3. (SBU) Sources within the UN admitted to ConGen Juba on November
24 that the problem is partly, in fact, of UNDP's making. First,
there are no UNDP representatives in Juba; the program is
administered by UNDP from Khartoum. This Northern optic
automatically raises suspicions on the part of the South, which were
greatly magnified when it was discovered that the agreement
presented to the GOSS in Geneva was missing language concerning the
co-management (UNDP-GOSS) of the Reintegration Trust Fund that had
been agreed to. While it is said the omission was accidental, the
GOSS was pressured in Geneva to sign the document anyway, which it
reluctantly did with assurances that the error would be rectified. .
The missing language was subsequently reinstated, but the damage
to GOSS confidence in UNDP's intentions had already been done.

4. (SBU) The misunderstanding resulted in senior GOSS leaders
subsequently taking a much closer look at the agreement following
the signing. With their reservations aggravated by past perceived
slights by UNDP and the suspicion that the dropping of the missing
text had been intentional, GOSS doubts culminated in the Machar
letter placing the agreement on hold while the GOSS seeks
reassurances on exactly how the Reintegration Trust Fund is to be
"co-managed". The GOSS is also asking for clarification on its
role as an equal partner in the program. The GOSS complained that
the UNDP is using too much of the Trust Fund to build up its own
capacity instead of using the money to build up GOSS capacity.
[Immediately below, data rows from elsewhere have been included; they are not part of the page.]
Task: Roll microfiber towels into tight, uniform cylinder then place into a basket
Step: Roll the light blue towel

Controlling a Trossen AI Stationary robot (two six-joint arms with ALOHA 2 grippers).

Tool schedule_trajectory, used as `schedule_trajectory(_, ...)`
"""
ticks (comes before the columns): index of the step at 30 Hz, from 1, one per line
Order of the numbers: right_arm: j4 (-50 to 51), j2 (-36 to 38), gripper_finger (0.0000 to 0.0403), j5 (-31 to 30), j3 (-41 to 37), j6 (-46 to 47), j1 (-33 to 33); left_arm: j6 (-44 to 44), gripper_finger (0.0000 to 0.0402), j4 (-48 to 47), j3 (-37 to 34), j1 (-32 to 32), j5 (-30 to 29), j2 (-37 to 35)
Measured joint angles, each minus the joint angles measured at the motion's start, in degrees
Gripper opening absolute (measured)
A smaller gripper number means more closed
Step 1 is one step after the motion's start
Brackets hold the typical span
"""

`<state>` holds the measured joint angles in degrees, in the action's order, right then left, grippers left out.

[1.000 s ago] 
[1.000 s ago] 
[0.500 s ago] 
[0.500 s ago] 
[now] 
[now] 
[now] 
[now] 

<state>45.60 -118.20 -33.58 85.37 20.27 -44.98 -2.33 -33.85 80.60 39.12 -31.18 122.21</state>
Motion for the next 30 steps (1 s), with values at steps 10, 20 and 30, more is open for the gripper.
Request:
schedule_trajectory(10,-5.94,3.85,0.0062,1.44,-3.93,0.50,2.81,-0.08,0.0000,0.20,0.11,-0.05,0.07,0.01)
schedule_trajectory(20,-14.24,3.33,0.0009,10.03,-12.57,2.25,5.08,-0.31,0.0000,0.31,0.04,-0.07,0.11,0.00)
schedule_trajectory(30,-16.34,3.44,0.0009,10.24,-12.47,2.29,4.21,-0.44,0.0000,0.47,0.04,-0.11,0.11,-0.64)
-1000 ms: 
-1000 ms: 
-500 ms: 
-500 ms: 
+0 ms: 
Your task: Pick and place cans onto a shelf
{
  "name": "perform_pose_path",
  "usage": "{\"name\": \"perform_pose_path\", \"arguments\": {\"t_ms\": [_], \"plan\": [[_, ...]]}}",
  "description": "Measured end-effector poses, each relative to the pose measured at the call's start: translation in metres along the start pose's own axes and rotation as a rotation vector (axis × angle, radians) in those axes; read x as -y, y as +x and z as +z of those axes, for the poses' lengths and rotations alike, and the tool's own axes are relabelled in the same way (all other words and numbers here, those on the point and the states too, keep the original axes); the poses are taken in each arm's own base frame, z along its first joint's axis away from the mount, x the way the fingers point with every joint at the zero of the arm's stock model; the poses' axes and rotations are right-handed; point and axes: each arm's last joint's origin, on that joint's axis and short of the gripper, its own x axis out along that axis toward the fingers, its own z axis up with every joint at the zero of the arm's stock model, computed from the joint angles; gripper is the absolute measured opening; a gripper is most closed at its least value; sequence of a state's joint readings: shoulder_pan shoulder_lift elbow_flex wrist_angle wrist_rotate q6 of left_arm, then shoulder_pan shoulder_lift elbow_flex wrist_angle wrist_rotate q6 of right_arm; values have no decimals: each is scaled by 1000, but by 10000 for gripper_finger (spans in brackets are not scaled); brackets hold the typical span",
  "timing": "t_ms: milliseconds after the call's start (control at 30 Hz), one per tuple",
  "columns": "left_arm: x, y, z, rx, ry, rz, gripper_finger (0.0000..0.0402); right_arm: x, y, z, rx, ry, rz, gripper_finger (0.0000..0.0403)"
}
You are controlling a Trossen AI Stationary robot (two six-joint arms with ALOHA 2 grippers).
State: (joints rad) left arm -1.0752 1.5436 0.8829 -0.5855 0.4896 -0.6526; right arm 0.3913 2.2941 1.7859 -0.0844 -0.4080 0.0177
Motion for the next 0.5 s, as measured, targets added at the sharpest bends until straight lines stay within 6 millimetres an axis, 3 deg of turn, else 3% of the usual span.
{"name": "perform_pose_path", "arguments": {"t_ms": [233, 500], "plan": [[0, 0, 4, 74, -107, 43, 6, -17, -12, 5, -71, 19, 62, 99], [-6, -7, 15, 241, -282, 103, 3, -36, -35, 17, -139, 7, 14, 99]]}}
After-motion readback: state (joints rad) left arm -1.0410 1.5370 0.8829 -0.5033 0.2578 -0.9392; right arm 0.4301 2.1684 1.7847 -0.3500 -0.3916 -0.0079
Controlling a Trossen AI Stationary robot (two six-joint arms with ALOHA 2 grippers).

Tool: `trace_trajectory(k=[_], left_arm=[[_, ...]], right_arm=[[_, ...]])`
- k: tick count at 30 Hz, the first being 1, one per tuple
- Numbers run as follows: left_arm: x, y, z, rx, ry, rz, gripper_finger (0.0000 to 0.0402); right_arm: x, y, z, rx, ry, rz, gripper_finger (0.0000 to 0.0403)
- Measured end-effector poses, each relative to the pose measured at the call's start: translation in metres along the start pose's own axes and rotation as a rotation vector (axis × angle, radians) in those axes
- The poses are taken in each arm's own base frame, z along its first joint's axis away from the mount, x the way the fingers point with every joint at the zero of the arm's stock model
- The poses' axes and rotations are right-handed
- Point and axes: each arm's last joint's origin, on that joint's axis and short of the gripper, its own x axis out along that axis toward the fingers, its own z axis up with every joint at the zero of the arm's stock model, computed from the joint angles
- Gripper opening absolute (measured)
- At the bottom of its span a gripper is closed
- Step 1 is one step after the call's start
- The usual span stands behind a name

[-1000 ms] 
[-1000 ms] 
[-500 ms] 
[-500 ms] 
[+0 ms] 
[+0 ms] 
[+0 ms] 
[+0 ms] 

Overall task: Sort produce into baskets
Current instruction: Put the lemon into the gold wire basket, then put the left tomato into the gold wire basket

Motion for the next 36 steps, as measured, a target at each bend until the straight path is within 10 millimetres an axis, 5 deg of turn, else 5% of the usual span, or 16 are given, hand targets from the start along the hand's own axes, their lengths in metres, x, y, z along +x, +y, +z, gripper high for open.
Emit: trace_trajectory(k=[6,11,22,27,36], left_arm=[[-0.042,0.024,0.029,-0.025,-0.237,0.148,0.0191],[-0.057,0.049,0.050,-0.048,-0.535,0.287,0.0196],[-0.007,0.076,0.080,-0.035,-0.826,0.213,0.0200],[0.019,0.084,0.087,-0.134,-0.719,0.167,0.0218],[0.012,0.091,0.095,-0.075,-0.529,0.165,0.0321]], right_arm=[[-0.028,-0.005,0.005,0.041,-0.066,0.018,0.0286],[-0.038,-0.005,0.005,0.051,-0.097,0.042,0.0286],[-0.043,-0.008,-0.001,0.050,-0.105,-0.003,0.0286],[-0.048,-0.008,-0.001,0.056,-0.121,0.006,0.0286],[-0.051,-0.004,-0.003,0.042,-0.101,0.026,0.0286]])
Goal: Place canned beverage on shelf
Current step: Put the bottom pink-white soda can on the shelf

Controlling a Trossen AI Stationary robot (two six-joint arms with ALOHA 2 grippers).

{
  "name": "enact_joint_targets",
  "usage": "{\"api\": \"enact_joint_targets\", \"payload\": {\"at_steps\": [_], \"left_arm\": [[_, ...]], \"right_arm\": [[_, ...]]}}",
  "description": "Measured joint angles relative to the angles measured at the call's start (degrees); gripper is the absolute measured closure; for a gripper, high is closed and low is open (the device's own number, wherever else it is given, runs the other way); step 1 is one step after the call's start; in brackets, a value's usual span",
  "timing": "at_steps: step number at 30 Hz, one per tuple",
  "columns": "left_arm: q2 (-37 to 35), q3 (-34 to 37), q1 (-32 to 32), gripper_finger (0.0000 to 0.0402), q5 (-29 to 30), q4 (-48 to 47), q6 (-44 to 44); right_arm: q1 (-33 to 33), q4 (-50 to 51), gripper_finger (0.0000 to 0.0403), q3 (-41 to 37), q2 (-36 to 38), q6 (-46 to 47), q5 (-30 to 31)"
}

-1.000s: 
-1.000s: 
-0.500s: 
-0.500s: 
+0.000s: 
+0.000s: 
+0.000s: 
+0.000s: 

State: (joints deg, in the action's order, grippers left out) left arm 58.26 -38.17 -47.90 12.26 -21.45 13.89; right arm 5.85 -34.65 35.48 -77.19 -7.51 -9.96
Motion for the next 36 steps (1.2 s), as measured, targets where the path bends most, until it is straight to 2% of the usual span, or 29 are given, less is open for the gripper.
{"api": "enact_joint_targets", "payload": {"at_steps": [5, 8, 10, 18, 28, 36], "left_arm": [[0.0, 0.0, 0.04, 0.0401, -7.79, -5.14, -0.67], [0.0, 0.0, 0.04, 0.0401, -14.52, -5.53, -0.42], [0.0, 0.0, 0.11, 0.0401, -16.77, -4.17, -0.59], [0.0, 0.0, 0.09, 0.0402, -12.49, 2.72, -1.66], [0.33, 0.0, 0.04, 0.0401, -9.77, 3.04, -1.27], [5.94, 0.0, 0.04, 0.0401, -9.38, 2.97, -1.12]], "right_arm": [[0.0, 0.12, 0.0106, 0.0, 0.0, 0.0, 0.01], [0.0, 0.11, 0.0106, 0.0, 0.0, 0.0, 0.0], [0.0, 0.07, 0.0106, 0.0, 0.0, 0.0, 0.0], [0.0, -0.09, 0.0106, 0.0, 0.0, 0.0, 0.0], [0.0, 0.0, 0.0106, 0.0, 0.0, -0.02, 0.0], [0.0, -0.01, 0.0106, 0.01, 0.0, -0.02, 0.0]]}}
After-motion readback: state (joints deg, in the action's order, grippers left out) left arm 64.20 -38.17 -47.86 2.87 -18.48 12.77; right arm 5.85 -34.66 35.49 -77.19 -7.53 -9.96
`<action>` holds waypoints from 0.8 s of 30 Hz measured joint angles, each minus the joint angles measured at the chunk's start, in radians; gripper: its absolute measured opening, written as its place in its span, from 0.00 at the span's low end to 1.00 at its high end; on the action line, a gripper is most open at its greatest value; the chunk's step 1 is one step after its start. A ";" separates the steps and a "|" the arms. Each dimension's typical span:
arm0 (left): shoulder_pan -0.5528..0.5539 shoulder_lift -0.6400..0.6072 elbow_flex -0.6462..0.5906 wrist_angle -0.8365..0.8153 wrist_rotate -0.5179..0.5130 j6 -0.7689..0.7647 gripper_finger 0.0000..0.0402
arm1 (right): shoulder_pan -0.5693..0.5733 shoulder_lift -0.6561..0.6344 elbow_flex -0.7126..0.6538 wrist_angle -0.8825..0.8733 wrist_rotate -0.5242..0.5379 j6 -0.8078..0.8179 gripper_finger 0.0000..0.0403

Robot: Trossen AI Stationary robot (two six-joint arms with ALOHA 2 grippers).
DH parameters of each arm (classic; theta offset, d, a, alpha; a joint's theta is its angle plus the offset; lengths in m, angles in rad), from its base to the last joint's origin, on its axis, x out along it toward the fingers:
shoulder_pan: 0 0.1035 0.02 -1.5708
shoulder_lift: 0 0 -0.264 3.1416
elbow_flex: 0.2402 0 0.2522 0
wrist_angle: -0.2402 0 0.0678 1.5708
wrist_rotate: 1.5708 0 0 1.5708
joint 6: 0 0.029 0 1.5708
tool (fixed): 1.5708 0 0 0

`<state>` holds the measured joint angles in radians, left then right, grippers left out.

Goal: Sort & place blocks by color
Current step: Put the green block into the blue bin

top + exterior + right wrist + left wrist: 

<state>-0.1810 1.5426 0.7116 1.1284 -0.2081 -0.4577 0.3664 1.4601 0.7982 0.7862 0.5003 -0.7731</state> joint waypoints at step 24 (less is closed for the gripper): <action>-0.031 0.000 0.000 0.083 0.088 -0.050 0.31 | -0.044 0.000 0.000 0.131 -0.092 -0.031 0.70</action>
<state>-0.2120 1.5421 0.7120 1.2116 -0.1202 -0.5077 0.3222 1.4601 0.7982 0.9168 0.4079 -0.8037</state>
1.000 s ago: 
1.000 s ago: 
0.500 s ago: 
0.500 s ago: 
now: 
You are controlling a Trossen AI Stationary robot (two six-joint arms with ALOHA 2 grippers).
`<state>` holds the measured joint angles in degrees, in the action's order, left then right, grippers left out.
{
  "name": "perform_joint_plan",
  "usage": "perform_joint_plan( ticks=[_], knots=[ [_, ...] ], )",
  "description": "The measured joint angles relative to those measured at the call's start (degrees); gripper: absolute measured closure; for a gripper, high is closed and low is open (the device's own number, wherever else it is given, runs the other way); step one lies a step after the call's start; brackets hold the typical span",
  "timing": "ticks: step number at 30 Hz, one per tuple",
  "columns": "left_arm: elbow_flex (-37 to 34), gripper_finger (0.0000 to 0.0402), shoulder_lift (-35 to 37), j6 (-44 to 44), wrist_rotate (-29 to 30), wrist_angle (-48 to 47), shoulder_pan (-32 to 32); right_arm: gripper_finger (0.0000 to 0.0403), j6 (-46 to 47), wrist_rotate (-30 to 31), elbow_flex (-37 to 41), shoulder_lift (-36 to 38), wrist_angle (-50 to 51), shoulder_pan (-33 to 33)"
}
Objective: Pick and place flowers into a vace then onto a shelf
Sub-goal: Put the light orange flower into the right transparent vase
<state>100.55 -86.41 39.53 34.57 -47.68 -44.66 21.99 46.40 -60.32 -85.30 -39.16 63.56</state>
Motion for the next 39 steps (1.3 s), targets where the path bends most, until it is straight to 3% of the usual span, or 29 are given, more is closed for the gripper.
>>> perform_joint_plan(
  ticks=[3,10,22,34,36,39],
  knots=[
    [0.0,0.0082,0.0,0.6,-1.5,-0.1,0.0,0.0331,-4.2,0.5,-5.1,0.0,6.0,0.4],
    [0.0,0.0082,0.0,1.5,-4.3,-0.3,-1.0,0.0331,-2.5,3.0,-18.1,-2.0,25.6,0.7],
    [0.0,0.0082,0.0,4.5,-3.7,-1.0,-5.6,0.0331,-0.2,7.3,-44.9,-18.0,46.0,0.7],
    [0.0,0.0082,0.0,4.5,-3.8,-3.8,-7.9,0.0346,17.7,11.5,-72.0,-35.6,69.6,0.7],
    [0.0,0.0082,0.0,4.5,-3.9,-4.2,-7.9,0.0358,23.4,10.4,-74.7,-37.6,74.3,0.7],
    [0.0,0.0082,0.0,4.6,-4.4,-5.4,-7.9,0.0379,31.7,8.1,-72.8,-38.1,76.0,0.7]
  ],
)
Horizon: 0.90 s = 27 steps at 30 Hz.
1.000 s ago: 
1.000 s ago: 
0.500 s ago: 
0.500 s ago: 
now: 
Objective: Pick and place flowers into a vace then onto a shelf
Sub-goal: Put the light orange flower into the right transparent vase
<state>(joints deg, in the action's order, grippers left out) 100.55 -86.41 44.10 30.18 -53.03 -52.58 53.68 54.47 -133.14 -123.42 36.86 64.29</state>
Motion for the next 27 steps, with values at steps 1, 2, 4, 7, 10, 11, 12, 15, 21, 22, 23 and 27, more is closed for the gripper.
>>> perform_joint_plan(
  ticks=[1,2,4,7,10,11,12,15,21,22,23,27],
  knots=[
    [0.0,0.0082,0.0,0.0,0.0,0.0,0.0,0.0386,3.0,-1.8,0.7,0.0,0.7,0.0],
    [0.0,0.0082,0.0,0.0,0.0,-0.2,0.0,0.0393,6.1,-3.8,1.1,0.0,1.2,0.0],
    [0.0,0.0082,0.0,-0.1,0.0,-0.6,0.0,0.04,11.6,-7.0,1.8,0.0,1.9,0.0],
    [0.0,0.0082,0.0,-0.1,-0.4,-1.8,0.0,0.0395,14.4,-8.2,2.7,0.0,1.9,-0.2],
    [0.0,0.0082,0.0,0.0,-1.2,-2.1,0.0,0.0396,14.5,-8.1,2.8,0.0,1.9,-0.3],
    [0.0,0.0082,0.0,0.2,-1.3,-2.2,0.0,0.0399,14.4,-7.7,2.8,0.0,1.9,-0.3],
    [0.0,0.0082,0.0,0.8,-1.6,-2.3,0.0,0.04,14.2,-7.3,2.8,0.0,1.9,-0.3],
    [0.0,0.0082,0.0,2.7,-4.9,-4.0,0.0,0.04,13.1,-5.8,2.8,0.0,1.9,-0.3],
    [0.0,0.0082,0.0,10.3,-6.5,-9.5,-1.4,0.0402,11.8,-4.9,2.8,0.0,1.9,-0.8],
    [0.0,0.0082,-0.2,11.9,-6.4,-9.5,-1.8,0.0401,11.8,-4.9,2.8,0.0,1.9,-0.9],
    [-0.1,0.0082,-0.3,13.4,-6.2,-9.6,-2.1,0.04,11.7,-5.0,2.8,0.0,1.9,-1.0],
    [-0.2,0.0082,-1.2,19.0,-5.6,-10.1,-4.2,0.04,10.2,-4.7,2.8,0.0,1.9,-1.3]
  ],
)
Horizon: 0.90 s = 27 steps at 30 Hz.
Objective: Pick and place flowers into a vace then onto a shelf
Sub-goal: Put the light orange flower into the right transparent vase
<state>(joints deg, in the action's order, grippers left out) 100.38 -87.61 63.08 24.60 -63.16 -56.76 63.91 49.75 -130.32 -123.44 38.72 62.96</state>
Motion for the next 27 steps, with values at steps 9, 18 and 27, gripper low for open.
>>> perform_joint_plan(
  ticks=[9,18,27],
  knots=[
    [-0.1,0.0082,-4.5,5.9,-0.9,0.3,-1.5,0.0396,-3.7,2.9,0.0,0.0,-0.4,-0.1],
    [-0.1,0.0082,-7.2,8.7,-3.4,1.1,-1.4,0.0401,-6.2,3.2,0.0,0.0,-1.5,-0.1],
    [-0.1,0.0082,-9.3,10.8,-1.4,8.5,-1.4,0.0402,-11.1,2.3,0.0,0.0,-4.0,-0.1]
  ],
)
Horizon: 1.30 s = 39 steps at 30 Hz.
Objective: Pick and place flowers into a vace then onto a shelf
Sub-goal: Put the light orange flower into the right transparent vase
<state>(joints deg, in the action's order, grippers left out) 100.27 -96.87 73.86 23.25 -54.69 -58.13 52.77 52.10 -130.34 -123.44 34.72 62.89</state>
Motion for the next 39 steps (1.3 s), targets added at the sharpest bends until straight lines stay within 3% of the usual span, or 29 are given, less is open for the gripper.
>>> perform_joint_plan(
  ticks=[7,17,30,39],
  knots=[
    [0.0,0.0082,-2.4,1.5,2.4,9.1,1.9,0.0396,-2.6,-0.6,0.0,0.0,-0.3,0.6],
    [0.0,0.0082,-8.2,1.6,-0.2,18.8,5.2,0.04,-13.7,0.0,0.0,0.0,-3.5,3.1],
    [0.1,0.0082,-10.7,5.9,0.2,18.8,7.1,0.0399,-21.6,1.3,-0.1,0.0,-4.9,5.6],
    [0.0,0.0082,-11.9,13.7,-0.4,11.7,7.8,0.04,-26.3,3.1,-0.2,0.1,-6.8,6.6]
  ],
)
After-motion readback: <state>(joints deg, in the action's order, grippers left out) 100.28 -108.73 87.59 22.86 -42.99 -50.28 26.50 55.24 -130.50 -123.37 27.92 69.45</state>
5. (SBU) UN sources told ConGen Juba on November 24 that they were
hopeful that the situation could be remedied to everyone's
satisfaction and the program put back on track. They promised to
get back to ConGen Juba with additional updates as new meetings are
held to address GOSS concerns.

6. (SBU) Comment: Once again the GOSS has demonstrated that its lack
of experience as a national entity and its thin managerial capacity
at the top lead it to make mistakes. First, there was the admitted
lack of coordination of information sharing within the GOSS by the
SSDDRC Chairman, followed by a GOSS minister once again allowing
himself to be pushed to sign an agreement that did not meet his
expectations (reminiscent of how the GOSS got into trouble with the
census agreement.) This was followed by a senior leadership
decision to renege on the signing pending demands for further
assurances and clarifications; in short, a renegotiation of the
agreement. This is not how a mature government operates, but it is
the reality of the circumstances of the Government of Southern
Sudan. Those who deal with it must be prepared to have the patience
to seek comprehensive buy-in and help the GOSS do its homework.
So far the DDR program snafu has mostly been an internal matter that
has not raised much attention. One hopes it can be fixed before
any real damage is done to donor willingness to fund the
Reintegration package in the agreement, and before relations between
the GOSS and UNDP are further strained. Given its financial straits
and the lack of real economic alternatives in the South, the GOSS
needs to cultivate rather than alienate these international
partners.

7. (SBU) Comment Continued: UNMIS DDR Chief Adrian Verheul told
polchief on November 23 that he was confident the concerns of the
GOSS could be addressed, and appeared eager to work with UNDP and
the GOSS to resolve the problem. As the first phase of the DDR
program is in the interests of the GOSS (assisting war-wounded and

KHARTOUM 00001716 002 OF 002


demobilizing those veterans who are past retirement,) we anticipate
that the GOSS will eventually allow the program to go forward.
However there is little appetite in the North or the South to cut
deeper into the SAF and SPLA and demobilize the 160,000 troops
(80,000 on each side) that are called for in the CPA.